◆ **Task instructions**:
From the line with "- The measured" to the line with "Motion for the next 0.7", retype every line exactly, including those two, and leave out the rest of the data below.
Task inputs: Begin
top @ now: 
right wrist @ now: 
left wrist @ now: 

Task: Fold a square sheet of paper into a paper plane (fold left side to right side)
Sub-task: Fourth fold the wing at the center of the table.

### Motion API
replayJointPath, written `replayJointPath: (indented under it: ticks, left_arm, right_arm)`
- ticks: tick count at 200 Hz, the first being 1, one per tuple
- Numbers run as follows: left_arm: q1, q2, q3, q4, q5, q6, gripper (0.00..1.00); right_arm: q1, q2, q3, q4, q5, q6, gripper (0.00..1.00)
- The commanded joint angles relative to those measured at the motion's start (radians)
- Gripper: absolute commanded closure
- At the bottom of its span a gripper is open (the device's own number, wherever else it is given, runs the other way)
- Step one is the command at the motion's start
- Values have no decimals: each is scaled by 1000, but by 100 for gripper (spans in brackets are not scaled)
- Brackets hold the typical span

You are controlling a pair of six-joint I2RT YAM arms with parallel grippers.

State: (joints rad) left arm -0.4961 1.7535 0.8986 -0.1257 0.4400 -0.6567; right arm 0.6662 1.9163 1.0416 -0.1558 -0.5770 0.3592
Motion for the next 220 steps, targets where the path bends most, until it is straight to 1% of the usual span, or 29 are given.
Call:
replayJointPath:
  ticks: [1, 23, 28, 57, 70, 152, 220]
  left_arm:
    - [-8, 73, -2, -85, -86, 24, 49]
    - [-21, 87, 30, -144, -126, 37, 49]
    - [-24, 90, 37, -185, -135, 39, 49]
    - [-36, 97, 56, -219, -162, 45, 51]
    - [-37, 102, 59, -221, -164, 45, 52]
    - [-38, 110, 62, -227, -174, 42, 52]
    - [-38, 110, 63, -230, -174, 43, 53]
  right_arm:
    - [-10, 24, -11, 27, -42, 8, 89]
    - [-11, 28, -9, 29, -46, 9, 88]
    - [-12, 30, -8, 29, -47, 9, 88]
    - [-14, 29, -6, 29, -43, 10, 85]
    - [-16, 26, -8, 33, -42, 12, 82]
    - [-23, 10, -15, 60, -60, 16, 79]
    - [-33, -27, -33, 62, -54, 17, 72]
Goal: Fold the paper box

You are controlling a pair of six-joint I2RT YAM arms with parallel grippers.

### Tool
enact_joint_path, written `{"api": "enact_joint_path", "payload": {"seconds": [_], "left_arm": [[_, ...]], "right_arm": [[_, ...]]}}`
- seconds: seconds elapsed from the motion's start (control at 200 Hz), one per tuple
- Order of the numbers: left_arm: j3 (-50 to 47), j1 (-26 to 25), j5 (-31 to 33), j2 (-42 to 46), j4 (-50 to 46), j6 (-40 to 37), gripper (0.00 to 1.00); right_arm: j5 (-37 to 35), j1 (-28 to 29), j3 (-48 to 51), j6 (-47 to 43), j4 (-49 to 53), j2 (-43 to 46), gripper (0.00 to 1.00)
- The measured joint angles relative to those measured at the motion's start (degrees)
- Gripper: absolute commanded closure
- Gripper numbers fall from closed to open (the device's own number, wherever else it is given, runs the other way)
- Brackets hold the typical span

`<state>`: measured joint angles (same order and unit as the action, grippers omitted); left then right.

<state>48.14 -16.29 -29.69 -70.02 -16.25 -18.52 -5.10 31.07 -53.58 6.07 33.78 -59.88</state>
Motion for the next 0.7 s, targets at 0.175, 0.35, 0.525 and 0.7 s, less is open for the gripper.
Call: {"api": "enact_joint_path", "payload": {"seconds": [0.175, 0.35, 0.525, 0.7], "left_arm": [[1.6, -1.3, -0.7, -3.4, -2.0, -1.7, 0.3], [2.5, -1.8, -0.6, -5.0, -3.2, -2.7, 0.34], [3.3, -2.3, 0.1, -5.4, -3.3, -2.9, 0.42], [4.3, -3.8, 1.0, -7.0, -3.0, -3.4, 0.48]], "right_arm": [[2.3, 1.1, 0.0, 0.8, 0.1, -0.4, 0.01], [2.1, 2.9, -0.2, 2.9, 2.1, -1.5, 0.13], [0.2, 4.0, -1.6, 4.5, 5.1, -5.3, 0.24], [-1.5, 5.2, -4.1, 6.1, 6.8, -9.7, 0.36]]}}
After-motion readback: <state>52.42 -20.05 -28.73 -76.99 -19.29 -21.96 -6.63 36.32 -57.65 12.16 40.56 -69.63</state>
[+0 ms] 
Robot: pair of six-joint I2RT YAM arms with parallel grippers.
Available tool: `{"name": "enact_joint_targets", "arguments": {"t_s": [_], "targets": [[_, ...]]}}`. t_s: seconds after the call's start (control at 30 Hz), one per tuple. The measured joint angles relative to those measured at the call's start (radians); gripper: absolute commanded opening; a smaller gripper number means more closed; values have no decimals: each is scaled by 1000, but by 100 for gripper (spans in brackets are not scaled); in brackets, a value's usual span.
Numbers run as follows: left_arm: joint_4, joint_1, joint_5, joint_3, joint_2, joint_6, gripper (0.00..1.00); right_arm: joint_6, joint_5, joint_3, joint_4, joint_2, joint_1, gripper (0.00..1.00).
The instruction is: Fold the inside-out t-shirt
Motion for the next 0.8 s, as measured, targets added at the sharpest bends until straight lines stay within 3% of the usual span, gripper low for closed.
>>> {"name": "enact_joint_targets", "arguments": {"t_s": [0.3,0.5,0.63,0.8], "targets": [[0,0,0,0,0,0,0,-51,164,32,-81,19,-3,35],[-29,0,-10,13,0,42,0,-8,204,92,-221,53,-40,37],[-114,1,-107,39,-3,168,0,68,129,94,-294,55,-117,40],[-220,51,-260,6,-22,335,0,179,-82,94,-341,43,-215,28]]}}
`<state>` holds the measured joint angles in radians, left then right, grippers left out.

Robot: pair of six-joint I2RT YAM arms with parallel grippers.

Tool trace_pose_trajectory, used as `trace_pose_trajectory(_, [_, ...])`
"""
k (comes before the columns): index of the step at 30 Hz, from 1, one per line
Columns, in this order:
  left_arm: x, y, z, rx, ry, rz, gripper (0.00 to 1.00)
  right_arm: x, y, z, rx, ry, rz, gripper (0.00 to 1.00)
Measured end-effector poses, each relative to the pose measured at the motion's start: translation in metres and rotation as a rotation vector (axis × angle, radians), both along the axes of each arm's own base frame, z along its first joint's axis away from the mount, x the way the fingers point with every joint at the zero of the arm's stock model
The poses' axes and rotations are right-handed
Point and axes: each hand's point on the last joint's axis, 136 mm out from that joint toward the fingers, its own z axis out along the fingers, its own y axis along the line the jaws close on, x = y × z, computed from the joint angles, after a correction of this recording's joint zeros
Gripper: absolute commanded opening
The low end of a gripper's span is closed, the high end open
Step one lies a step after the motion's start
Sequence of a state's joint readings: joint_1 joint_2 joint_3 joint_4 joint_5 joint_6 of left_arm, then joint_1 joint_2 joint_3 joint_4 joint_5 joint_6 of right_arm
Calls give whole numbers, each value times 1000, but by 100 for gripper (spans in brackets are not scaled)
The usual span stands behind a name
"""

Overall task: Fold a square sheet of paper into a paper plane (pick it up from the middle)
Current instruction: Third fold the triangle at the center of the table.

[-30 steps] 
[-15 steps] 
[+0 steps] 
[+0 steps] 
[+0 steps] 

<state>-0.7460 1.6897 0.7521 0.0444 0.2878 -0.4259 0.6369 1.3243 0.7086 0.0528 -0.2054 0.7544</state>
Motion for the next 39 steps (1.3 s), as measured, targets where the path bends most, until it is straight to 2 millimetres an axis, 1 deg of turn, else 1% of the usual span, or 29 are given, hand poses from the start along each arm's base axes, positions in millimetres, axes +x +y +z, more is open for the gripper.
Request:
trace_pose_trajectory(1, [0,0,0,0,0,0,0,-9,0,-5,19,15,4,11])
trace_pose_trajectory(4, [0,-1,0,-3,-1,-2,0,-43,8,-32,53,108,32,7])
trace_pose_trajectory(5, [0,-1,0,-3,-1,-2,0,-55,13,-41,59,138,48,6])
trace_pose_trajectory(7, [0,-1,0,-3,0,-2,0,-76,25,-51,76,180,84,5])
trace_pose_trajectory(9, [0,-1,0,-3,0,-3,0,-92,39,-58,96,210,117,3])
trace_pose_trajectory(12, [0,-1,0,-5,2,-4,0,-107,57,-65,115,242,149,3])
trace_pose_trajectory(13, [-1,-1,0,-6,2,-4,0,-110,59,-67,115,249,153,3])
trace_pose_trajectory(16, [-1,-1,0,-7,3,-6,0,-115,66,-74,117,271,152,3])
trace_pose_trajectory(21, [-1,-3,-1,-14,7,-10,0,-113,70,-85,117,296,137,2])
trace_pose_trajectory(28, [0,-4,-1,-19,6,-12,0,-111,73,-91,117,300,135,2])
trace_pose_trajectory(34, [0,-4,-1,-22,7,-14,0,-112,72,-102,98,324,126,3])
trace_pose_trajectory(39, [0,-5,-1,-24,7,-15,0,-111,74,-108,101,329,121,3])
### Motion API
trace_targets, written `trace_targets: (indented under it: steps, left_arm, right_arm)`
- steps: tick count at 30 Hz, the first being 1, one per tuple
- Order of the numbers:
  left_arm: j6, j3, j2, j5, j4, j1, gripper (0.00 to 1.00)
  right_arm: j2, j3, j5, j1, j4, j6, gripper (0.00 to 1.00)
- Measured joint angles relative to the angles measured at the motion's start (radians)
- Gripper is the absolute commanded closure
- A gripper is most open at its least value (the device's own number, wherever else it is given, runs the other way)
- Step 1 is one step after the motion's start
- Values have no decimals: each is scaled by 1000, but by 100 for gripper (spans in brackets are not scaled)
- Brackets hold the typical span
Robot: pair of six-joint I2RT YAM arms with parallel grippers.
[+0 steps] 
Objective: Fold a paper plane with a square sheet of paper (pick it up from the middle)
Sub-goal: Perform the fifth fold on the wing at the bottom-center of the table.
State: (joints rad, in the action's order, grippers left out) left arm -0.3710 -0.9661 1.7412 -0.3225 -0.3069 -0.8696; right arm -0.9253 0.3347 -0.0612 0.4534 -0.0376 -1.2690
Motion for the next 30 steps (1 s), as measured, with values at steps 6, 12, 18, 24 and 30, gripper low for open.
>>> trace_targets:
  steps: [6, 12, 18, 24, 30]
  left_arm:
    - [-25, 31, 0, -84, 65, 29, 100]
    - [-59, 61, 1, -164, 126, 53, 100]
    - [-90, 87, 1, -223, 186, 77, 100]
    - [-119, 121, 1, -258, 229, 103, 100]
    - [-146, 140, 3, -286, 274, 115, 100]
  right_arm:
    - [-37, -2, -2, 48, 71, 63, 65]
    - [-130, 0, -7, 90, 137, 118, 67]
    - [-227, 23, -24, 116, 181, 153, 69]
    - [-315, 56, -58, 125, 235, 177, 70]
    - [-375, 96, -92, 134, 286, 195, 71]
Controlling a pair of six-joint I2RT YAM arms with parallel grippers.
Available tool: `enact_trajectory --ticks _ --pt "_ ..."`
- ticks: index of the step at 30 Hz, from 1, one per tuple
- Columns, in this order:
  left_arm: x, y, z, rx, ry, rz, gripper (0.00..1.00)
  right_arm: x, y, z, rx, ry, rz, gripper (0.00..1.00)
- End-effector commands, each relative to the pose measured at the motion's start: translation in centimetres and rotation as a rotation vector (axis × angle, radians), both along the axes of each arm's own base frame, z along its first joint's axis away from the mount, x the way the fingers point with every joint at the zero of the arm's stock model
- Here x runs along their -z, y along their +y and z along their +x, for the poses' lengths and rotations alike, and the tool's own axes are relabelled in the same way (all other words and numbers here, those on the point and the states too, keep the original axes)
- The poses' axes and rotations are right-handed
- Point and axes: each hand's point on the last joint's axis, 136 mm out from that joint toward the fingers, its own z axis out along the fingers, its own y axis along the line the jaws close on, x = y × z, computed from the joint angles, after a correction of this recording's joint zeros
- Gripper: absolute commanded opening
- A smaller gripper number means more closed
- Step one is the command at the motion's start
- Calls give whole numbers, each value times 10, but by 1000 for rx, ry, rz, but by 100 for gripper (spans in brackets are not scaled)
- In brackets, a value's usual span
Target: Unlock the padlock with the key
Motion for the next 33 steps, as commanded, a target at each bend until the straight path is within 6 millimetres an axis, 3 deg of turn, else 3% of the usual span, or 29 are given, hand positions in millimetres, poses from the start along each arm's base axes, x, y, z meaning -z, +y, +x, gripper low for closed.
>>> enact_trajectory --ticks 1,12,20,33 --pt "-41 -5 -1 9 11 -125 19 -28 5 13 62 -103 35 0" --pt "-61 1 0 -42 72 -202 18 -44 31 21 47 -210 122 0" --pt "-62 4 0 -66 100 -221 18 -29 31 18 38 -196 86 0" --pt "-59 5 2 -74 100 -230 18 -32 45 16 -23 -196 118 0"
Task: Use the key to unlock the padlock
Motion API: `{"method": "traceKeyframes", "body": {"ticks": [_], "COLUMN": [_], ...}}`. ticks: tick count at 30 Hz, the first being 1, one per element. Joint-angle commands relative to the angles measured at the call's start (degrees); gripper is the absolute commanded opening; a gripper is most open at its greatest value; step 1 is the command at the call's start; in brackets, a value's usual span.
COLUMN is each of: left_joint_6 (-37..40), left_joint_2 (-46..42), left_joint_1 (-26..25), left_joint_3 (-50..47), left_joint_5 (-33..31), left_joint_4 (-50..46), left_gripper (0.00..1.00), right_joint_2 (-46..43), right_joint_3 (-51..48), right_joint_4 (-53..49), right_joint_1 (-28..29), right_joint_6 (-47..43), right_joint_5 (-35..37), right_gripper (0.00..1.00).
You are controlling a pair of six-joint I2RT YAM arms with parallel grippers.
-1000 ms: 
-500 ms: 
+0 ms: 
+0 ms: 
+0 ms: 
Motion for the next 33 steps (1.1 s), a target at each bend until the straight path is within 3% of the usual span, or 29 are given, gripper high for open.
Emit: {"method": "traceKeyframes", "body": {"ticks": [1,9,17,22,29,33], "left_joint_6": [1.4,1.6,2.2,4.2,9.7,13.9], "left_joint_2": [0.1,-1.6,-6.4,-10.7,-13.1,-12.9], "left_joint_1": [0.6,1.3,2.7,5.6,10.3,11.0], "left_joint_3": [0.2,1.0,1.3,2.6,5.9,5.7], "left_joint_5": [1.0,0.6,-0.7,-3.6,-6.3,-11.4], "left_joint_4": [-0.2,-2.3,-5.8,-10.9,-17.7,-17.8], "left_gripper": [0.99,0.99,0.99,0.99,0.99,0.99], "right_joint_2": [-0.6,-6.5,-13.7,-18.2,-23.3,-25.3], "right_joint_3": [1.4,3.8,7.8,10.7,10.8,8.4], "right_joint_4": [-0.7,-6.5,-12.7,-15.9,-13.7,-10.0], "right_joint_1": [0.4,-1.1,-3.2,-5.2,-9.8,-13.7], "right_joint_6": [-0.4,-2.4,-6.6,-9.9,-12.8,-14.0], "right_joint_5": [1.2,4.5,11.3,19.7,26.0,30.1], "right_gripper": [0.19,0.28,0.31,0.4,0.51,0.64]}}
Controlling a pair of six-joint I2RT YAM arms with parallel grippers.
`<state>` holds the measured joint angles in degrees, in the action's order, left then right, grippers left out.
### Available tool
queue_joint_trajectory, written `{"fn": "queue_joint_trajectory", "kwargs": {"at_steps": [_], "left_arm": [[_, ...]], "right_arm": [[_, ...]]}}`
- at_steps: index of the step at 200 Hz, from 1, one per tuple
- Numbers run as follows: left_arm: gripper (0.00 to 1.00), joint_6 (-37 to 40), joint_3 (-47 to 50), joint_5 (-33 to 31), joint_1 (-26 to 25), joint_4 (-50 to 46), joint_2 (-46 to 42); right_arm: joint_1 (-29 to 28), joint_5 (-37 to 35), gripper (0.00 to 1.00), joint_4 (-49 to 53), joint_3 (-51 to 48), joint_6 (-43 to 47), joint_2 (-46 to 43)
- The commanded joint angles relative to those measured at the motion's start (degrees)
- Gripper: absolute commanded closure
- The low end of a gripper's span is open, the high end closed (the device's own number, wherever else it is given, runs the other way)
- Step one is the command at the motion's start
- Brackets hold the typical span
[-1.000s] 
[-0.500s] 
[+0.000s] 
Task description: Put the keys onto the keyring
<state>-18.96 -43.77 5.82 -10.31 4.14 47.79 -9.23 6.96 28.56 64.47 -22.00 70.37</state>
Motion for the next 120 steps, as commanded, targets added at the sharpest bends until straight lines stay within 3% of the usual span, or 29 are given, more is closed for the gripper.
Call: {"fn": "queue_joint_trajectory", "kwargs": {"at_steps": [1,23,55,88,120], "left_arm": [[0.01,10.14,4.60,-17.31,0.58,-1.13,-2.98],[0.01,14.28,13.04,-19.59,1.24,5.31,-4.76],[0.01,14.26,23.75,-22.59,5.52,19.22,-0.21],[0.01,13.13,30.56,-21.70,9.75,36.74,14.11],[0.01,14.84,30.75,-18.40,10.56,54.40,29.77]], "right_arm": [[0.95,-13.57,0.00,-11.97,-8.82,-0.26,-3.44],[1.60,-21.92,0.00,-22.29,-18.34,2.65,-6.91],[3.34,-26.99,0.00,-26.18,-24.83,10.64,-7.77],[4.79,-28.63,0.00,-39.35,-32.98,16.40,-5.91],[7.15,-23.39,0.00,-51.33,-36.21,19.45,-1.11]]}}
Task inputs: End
◆ **Task response**:
- The measured joint angles relative to those measured at the motion's start (degrees)
- Gripper: absolute commanded closure
- Gripper numbers fall from closed to open (the device's own number, wherever else it is given, runs the other way)
- Brackets hold the typical span

`<state>`: measured joint angles (same order and unit as the action, grippers omitted); left then right.

<state>48.14 -16.29 -29.69 -70.02 -16.25 -18.52 -5.10 31.07 -53.58 6.07 33.78 -59.88</state>
Motion for the next 0.7 s, targets at 0.175, 0.35, 0.525 and 0.7 s, less is open for the gripper.

The complete output has now been given.